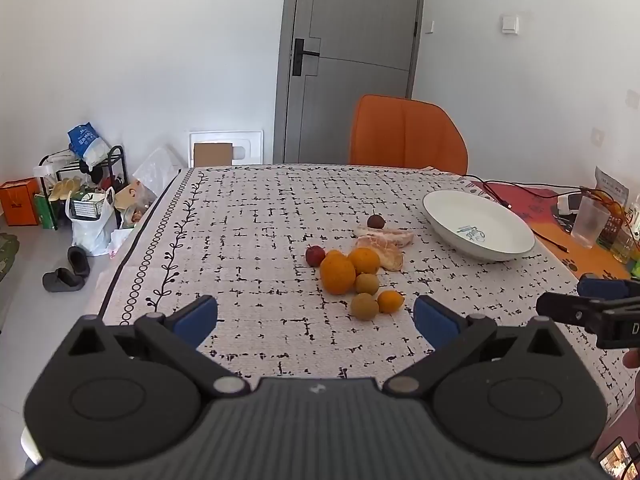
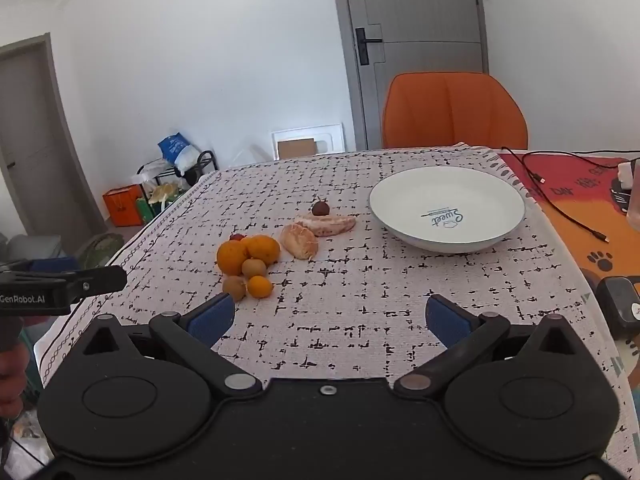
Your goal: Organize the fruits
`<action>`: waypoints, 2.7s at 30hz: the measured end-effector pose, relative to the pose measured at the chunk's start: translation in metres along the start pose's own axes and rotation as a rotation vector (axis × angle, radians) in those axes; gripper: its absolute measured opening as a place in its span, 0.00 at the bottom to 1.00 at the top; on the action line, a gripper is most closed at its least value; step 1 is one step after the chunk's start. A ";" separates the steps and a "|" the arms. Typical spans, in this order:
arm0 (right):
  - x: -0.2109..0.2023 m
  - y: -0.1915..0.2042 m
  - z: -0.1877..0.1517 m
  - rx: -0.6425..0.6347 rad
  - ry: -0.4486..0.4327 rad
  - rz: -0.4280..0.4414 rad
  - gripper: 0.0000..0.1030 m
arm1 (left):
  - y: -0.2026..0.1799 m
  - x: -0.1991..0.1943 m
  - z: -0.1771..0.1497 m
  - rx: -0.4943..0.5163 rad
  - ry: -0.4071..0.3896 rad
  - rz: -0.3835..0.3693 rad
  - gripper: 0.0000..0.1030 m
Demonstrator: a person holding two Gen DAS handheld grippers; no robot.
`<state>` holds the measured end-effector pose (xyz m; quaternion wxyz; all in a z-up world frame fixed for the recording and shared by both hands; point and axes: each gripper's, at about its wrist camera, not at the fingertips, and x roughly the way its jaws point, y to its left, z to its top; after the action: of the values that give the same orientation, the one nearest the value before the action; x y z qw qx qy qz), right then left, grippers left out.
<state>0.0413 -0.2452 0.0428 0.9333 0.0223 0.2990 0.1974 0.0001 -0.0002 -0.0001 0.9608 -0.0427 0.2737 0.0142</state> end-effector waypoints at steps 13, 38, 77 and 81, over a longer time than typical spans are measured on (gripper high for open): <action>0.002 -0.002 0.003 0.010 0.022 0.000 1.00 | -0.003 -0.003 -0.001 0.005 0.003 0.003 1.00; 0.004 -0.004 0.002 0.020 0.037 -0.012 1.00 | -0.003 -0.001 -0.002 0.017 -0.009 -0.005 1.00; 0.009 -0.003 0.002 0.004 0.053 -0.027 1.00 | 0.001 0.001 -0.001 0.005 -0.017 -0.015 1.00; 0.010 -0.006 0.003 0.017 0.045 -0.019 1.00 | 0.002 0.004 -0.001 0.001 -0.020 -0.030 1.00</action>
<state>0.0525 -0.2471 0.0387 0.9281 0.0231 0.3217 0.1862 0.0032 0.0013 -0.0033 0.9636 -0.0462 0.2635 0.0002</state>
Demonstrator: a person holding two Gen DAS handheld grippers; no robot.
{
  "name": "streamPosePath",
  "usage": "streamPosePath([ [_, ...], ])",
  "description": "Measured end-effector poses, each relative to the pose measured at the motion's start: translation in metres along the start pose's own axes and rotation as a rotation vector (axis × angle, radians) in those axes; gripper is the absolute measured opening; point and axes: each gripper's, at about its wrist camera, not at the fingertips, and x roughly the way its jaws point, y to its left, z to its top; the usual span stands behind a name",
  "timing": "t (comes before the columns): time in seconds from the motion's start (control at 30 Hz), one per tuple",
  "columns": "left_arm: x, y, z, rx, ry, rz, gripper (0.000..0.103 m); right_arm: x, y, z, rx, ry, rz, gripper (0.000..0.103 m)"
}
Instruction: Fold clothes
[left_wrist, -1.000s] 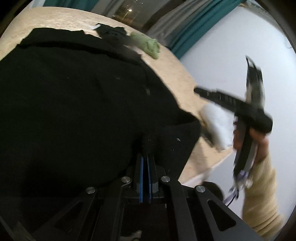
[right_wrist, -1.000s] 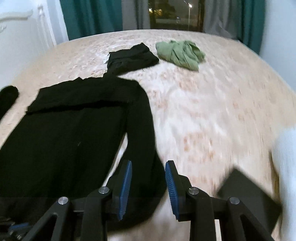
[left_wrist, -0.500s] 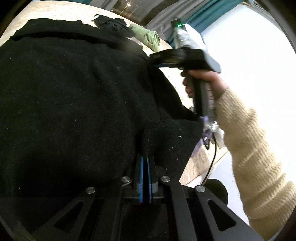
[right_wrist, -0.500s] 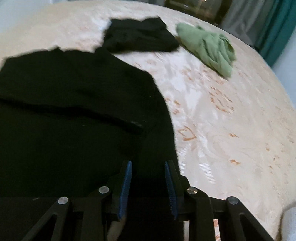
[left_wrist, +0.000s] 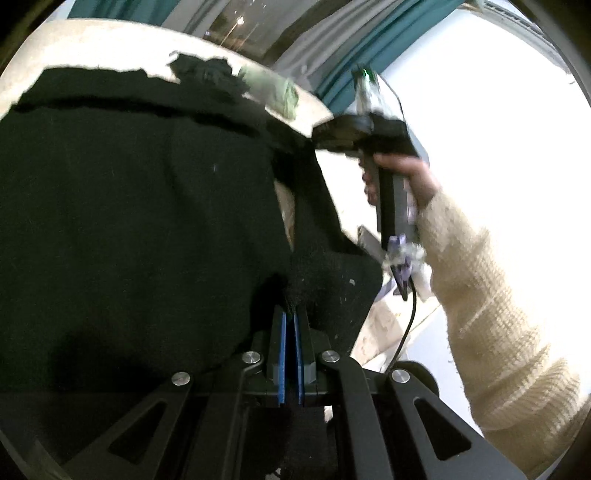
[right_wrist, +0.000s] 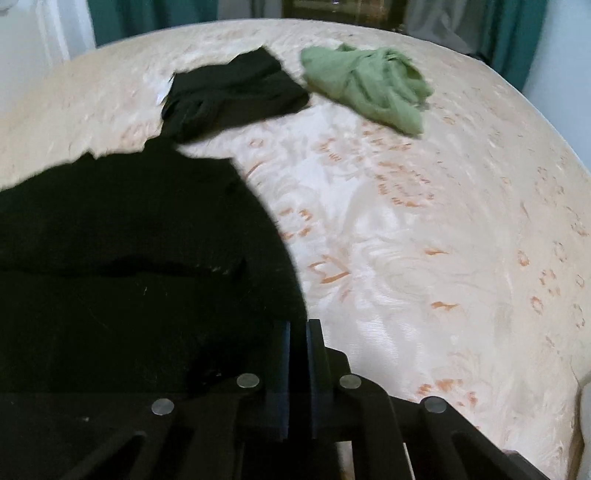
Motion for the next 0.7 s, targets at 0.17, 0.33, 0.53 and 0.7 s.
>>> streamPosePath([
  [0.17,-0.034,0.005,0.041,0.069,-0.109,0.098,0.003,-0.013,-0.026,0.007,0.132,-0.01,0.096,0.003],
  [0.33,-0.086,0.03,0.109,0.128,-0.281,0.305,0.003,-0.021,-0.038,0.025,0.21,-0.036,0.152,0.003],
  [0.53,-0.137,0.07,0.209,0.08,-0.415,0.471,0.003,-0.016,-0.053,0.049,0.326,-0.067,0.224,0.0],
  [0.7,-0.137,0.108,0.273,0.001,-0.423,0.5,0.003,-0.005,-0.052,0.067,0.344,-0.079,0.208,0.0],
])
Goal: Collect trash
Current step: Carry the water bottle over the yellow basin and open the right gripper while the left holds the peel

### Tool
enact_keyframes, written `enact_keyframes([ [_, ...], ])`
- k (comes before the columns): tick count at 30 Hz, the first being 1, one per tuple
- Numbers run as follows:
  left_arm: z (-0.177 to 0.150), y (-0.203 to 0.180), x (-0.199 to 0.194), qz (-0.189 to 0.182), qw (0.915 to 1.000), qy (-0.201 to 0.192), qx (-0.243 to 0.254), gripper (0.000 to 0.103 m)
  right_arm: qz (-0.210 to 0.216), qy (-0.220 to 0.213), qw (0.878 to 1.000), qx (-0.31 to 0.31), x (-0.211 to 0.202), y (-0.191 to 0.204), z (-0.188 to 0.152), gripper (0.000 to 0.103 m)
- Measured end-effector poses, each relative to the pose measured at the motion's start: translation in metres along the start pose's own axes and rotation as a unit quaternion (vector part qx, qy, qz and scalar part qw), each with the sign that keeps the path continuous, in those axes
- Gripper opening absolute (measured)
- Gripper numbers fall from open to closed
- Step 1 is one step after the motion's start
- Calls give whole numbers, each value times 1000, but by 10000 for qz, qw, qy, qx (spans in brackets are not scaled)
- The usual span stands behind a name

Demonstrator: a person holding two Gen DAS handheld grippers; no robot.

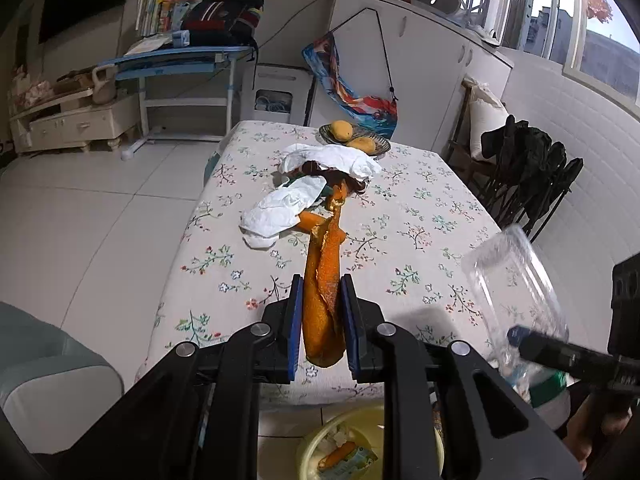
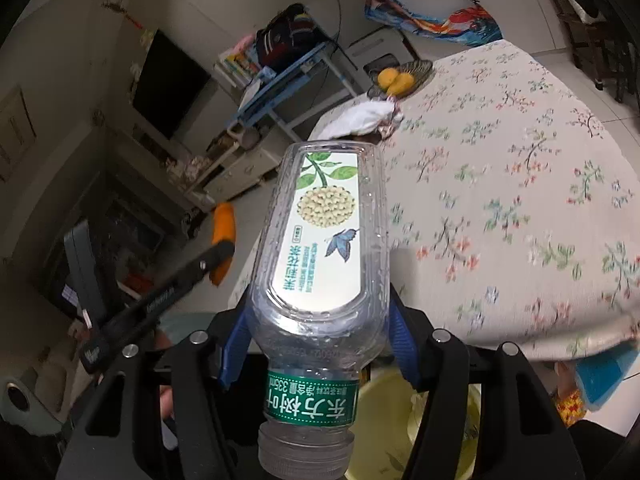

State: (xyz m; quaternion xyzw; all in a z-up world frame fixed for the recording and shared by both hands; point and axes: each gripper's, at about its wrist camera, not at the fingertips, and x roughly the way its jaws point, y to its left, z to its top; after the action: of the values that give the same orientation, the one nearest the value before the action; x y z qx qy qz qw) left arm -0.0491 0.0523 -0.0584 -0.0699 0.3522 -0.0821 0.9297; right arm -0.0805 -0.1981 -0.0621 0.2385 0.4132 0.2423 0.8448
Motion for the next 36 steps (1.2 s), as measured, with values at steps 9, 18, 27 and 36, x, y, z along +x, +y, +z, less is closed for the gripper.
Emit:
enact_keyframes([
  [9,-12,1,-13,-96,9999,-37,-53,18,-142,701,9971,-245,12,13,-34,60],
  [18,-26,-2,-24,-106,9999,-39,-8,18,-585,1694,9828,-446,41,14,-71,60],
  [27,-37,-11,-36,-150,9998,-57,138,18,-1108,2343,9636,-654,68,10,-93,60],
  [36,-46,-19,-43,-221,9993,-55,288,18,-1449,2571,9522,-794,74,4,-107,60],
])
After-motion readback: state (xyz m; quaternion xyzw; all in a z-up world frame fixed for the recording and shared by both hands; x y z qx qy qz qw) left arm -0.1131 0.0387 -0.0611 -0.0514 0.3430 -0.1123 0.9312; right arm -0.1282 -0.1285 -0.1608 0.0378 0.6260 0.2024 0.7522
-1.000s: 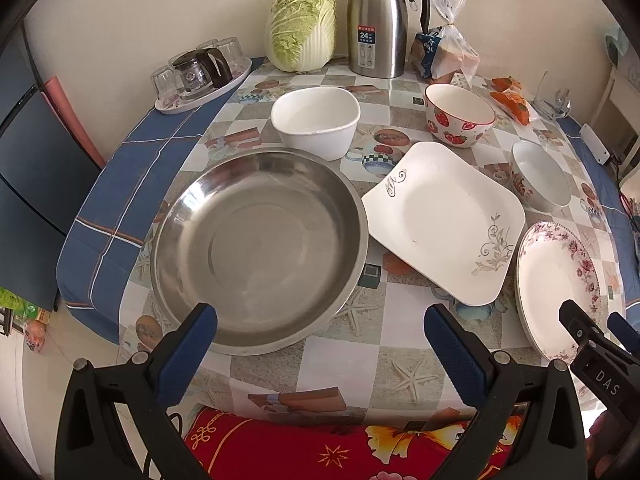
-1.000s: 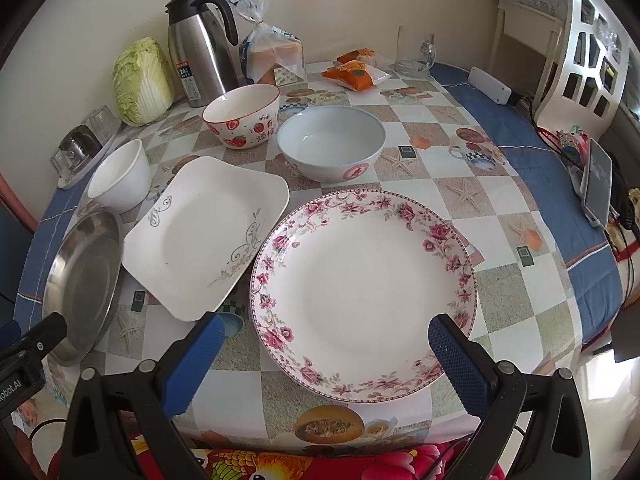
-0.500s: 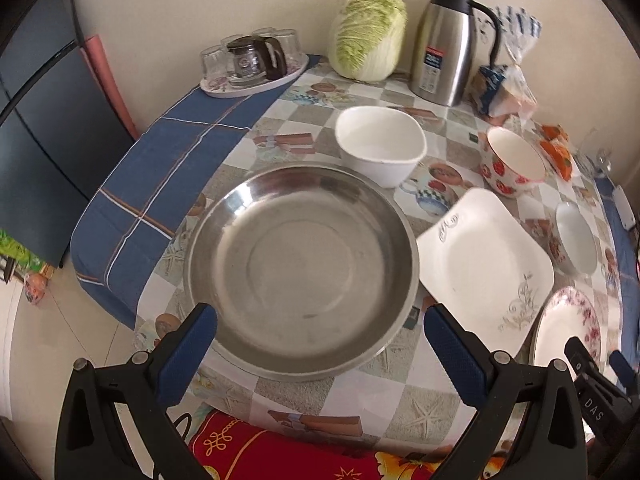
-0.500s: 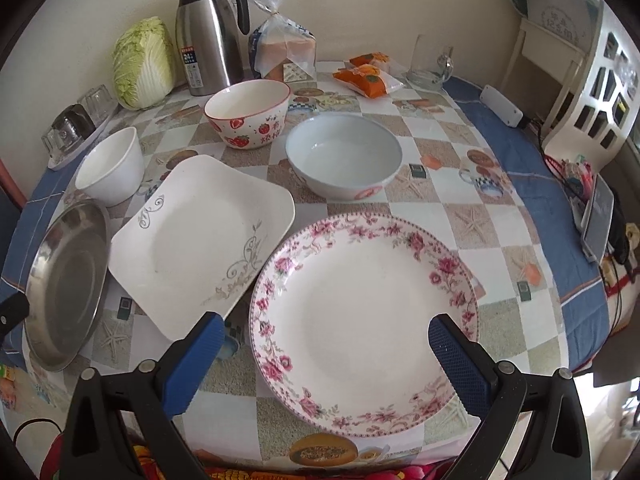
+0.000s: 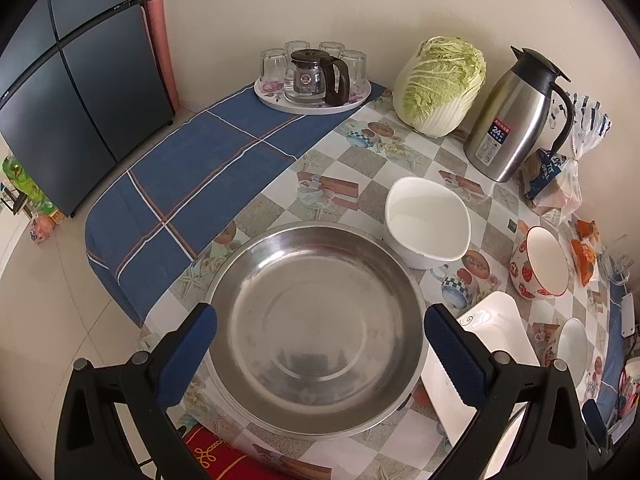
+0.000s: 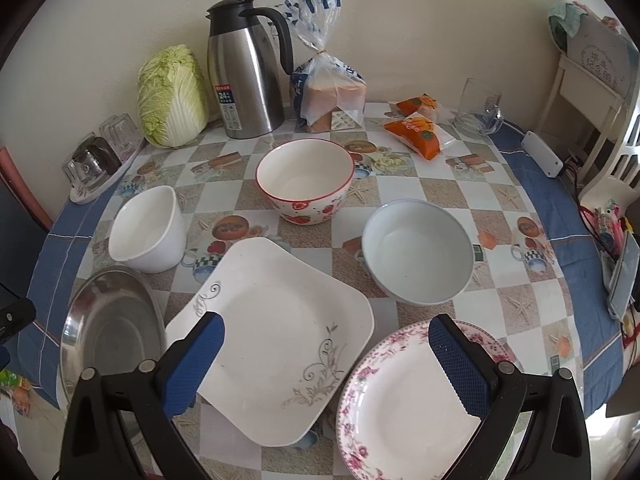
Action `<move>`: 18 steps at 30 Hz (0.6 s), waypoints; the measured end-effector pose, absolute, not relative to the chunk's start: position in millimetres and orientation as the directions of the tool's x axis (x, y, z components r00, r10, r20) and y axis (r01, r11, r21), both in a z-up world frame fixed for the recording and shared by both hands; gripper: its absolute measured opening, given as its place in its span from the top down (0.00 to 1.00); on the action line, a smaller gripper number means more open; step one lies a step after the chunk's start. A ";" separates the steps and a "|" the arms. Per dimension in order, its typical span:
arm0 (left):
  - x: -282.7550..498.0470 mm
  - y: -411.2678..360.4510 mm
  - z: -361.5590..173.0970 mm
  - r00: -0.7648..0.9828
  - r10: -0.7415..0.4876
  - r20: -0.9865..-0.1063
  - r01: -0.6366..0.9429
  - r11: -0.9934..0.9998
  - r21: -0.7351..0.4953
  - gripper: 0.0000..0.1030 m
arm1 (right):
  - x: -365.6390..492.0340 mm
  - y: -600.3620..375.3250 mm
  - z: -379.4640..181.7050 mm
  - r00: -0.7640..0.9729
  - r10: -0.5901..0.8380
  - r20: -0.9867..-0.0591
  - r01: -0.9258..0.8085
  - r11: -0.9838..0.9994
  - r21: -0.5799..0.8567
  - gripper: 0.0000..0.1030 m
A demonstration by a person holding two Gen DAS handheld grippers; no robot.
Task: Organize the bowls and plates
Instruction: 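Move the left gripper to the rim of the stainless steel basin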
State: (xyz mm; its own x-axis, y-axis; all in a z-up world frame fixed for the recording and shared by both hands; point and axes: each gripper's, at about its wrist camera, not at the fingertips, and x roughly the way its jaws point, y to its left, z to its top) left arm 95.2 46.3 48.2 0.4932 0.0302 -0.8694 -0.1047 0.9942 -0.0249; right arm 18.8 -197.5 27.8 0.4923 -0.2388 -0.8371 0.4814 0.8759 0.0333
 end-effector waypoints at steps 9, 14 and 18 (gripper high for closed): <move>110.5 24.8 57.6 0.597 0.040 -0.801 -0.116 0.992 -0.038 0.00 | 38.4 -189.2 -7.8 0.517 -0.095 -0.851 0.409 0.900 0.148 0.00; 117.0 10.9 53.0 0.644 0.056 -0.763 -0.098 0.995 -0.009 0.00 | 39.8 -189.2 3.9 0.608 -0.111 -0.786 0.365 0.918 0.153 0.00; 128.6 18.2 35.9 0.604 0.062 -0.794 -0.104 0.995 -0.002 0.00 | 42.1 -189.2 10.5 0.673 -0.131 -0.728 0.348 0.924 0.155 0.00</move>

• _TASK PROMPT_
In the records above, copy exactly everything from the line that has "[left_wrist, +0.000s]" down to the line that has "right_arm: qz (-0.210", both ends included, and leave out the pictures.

• _COMPLETED EXERCISE_
[left_wrist, +0.000s] 
[right_wrist, +0.000s] 
Motion for the next 0.7 s, targets at 0.17, 0.33, 0.53 and 0.7 s.
>>> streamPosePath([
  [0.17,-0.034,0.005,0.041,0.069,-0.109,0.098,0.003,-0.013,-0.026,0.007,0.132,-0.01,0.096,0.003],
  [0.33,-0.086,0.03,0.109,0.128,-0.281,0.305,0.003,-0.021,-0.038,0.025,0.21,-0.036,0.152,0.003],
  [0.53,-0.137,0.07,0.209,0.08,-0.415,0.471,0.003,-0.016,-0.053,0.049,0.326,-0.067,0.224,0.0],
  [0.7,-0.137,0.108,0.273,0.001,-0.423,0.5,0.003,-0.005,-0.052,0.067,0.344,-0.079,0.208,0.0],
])
Goal: Collect trash
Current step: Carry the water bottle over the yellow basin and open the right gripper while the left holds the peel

### Tool
enact_keyframes, written `enact_keyframes([ [_, ...], ])`
- k (comes before the columns): tick count at 30 Hz, the first being 1, one per tuple
- Numbers run as follows:
  left_arm: z (-0.177 to 0.150), y (-0.203 to 0.180), x (-0.199 to 0.194), qz (-0.189 to 0.182), qw (0.915 to 1.000), qy (-0.201 to 0.192), qx (-0.243 to 0.254), gripper (0.000 to 0.103 m)
  right_arm: qz (-0.210 to 0.216), qy (-0.220 to 0.213), qw (0.878 to 1.000), qx (-0.31 to 0.31), x (-0.211 to 0.202), y (-0.191 to 0.204), z (-0.188 to 0.152), gripper (0.000 to 0.103 m)

No additional answer text is required.